Now it's breast cancer's turn. And that pink glow is a much more tasteful reminder of the disease than a certain sign outside Glendale strip club Shotgun Willie's, which noted that "October is Breast Awareness Month."
Go speed racer: Anyone who's watched the ten o'clock news on Channel 4 recently couldn't miss the fact that the station "exposed" the illegal drag racing that's been happening right here on Denver's mean streets. (Really? Who knew?) But KCNC hasn't shared this little detail with viewers: Just like the lead-footed kids, nighttime anchor Molly Hughes knows all about the smell of burning rubber -- and not just from the professional side of the camera.
On June 7, Denver Police Department traffic officer John Falco was helping prestigious passengers with the International Conference of Mayors get on and off buses at the Adam's Mark Hotel when he saw two cars peel off the line at 15th Street and Court Place.
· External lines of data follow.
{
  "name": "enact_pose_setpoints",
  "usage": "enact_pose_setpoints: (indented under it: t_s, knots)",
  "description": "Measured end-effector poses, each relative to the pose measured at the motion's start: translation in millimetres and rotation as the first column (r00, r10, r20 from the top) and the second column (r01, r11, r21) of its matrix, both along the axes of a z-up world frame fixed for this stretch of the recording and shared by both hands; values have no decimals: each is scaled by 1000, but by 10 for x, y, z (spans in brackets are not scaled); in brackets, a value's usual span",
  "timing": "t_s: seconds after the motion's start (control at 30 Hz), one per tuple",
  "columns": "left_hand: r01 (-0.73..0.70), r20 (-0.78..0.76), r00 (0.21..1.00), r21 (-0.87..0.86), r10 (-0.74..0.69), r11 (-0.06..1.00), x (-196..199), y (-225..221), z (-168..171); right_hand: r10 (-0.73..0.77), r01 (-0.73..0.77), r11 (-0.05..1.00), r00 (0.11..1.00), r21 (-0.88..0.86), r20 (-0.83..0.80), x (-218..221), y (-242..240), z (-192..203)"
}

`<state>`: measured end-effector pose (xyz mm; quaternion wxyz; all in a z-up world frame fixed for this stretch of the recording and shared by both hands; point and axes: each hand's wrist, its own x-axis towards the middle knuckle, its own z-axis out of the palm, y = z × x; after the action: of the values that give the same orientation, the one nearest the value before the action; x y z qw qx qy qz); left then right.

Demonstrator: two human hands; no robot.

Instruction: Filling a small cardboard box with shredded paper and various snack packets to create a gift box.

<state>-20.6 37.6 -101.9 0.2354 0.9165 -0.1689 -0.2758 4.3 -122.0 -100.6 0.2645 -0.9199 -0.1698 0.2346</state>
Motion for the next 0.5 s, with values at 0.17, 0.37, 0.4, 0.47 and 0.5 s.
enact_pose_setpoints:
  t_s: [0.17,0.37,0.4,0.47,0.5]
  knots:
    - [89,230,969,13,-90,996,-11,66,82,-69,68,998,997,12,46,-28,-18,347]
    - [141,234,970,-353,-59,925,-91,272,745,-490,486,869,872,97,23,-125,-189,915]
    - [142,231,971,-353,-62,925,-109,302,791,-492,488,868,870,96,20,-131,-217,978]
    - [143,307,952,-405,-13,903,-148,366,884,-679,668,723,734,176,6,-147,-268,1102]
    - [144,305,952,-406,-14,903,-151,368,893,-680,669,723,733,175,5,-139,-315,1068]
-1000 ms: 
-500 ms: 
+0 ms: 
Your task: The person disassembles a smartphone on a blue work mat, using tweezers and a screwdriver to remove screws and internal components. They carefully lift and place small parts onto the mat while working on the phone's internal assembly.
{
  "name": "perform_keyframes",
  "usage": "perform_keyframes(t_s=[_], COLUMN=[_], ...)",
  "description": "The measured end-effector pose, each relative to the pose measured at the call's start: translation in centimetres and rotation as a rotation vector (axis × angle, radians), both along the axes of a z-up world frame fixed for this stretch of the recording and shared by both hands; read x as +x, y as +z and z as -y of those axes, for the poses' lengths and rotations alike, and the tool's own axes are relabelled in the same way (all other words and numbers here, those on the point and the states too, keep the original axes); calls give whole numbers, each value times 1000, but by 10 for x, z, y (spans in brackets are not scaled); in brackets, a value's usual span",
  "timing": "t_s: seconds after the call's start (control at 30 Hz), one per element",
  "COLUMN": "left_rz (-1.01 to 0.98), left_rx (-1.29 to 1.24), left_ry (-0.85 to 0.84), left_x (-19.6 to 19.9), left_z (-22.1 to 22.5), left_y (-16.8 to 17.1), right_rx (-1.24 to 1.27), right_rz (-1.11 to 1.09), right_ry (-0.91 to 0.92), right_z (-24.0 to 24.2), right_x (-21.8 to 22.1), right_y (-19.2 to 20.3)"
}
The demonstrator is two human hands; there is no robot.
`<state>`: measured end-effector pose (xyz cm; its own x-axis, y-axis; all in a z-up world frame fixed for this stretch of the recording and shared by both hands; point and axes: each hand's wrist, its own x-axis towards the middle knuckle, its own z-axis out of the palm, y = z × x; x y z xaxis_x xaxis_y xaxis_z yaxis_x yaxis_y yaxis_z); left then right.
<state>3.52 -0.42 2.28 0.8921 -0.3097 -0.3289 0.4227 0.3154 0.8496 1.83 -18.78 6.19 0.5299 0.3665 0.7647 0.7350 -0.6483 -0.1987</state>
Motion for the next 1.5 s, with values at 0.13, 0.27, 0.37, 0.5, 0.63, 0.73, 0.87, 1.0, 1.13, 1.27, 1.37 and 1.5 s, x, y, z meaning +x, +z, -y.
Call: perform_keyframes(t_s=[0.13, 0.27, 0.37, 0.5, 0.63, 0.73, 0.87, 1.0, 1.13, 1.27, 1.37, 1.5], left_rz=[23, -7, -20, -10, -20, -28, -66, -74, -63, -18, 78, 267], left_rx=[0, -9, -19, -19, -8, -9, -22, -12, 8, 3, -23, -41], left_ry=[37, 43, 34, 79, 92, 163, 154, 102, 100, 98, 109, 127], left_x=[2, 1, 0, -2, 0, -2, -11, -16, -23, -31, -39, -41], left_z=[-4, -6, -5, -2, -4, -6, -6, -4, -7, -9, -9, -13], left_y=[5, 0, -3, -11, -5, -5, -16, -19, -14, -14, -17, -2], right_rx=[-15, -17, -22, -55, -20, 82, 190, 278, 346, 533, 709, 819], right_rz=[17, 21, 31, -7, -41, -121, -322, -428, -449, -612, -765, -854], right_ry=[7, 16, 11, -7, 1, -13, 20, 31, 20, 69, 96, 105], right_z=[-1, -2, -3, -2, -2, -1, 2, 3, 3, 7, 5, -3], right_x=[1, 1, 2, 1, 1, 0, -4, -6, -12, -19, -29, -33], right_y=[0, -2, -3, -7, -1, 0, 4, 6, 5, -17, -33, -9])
After racing approximately seventy feet, one car slowed down. But the black 1998 BMW 740 IL kept going until another officer pulled it over a block later. When Falco went to assist, he was stunned to find Molly Hughes riding shotgun in the BMW. Her husband, John Butler, was charged with drag racing, driving under the influence, reckless driving and driving without proof of insurance.
Cancel that APB: In the October 23 Off Limits, we reported on the recent activities of the Denver mayoral candidates who lost to John Hickenlooper -- but Ari Zavaras, the early frontrunner in that race, was MIA. Last week, though, the former Denver lawman resurfaced. He's been holed up at home since the election, he says, and will have a big announcement of his future plans sometime soon. And it will involve something in the private sector -- a switch for Zavaras, whose career has included stints as a Denver cop, Denver police chief, head of the Colorado Department of Corrections and Denver Manager of Safety.
And, oh, yeah, like the other also-rans we interviewed, Zavaras says he's happy, very happy, with his post-campaign life.